Benefits of adopting agroecology
A review of scientific literature examining social and economic indicators in 42 studies showed that adopting agroecological practices increased yields (in 60% of comparisons), labor productivity (100% of comparisons) and farm profitability (56% of comparisons), and decreased labor demand (75% of comparisons, likely resulting from an increase in yield and labor productivity). Because of its emphasis on minimal external inputs, instead recycling nutrients through a reliance on biological processes and agrobiodiversity, agroecological practices can be labor intensive but not necessarily cash intensive. This is an area for further research as the social and economic performance of agroecology and its indicators are not as well-documented as its impacts on farming communities and other practitioners.

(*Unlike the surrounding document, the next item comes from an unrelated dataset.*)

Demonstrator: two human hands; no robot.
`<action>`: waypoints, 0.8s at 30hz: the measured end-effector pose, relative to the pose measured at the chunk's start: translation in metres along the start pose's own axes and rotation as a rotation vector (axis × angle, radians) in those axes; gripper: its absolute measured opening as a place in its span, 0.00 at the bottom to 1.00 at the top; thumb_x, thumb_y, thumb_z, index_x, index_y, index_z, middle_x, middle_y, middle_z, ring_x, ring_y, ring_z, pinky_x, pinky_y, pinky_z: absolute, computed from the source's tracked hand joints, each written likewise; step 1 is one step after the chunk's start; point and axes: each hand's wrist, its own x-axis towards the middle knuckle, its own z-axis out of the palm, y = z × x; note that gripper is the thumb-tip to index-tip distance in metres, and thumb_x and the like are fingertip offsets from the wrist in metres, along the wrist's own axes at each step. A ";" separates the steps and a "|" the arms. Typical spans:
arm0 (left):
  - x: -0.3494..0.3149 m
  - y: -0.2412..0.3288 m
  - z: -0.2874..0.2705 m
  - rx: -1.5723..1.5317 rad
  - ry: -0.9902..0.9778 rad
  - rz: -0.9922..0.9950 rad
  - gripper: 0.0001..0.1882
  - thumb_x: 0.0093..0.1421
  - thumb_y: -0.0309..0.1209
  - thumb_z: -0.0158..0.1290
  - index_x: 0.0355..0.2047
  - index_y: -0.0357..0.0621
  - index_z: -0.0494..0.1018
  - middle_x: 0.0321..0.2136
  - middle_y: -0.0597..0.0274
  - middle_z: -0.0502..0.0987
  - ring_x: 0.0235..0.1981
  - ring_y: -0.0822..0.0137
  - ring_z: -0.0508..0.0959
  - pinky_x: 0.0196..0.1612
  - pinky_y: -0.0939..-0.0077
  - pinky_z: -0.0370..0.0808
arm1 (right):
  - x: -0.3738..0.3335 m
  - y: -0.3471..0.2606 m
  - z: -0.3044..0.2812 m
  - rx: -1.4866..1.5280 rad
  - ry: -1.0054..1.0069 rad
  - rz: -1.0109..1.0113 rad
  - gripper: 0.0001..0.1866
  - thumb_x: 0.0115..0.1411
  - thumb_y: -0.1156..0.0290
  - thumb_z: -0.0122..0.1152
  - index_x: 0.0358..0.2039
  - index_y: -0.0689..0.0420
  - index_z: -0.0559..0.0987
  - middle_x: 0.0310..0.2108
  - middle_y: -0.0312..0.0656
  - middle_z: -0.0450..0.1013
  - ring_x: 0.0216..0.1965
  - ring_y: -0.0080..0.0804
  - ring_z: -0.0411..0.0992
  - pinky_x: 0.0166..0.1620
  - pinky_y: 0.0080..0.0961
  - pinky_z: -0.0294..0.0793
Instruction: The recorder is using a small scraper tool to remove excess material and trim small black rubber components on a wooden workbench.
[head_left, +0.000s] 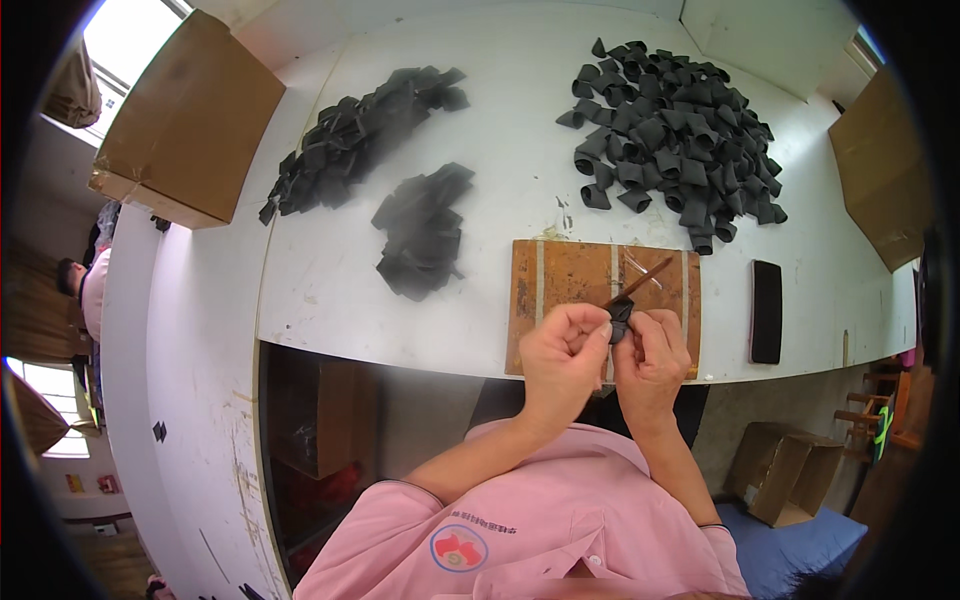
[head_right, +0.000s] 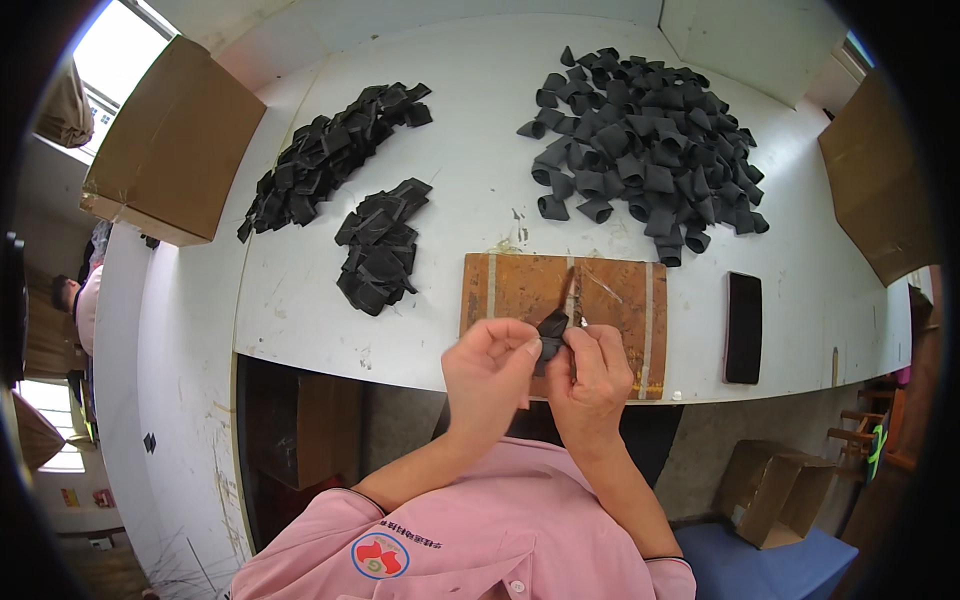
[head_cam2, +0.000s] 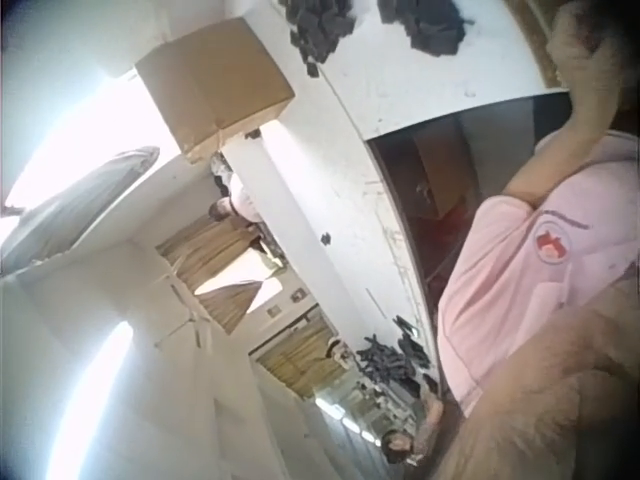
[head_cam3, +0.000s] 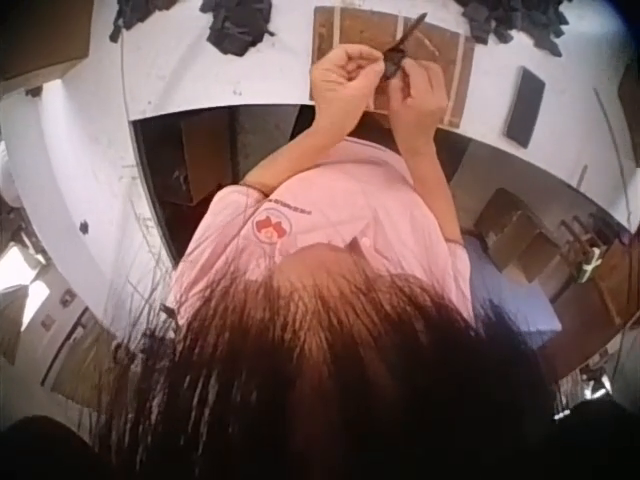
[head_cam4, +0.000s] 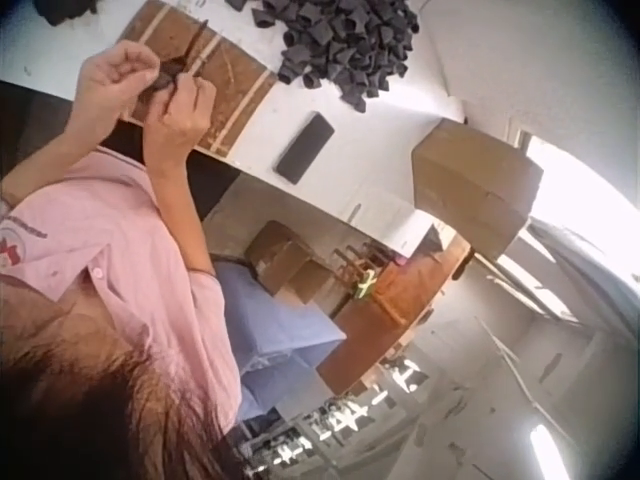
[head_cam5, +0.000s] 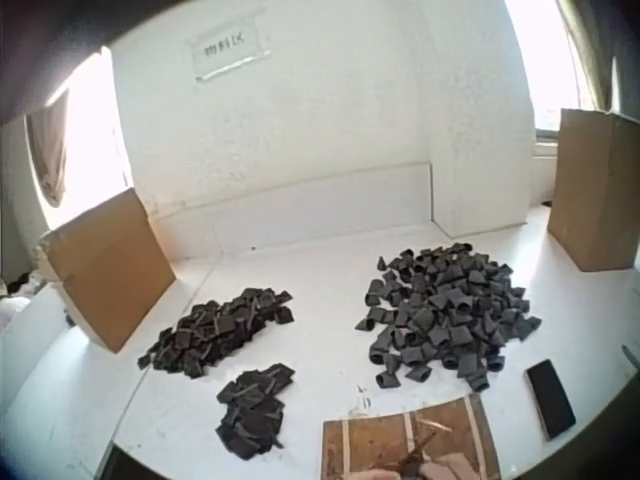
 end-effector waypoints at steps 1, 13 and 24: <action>0.007 -0.004 -0.004 -0.222 -0.075 -0.059 0.06 0.52 0.19 0.49 0.32 0.35 0.67 0.22 0.64 0.72 0.11 0.83 0.63 0.12 0.91 0.58 | 0.000 0.000 -0.002 0.063 0.025 0.112 0.04 0.46 0.82 0.56 0.26 0.64 0.74 0.22 0.40 0.66 0.22 0.27 0.67 0.24 0.22 0.66; 0.005 0.017 0.011 0.058 -0.020 0.365 0.09 0.48 0.15 0.47 0.31 0.34 0.67 0.23 0.58 0.73 0.09 0.83 0.61 0.10 0.90 0.54 | 0.024 0.002 -0.035 1.245 -0.576 0.689 0.12 0.57 0.63 0.51 0.22 0.55 0.68 0.18 0.25 0.60 0.21 0.11 0.56 0.24 0.09 0.56; 0.049 0.032 -0.008 -1.173 -0.531 -0.411 0.11 0.57 0.21 0.37 0.39 0.30 0.63 0.29 0.48 0.73 0.03 0.81 0.55 0.07 0.89 0.51 | 0.086 0.001 -0.028 1.176 -0.760 0.550 0.14 0.57 0.60 0.51 0.22 0.56 0.69 0.18 0.26 0.59 0.18 0.12 0.51 0.19 0.09 0.50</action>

Agroecology increases production in ways that enhance biodiversity and nutritional diversity due to a reliance on integrated cropping systems rather than unsustainable and intensive monocrop production. This diversified approach also reduces vulnerability to biotic and abiotic stress from weather and disease. The advantages of this approach were conclusively demonstrated in the 2008 International Assessment of Agricultural Knowledge, Science and Technology for Development (IAASTD), a multi-year study involving hundreds of experts and several U.N. agencies. The findings were re-substantiated in a report submitted in 2010 to the U.N. Human Rights Council by the U.N. Special Rapporteur on the right to food, Olivier De Schutter. It showed the additional value of agroecology, not only for fast progress in the realization of the right to food for vulnerable groups in various environments, but also for economic development. The report called for appropriate public policies to create an enabling environment.
Way Forward for the KJWA
The KJWA should build upon these and other international processes that are well underway. A number of national and regional governments are also moving forward with policy and funding support to institutionalize and operationalize agroecology. Parties participating in the KJWA should take the time to understand what their own governments are doing with regards to research and support for the expansion, operationalization and implementation of agroecology. They can learn from and build upon current international, national and subnational processes. At a minimum, the discussions and any actions taken through the KJWA must not undermine the enormous potential of agroecology to meet international climate and food security goals.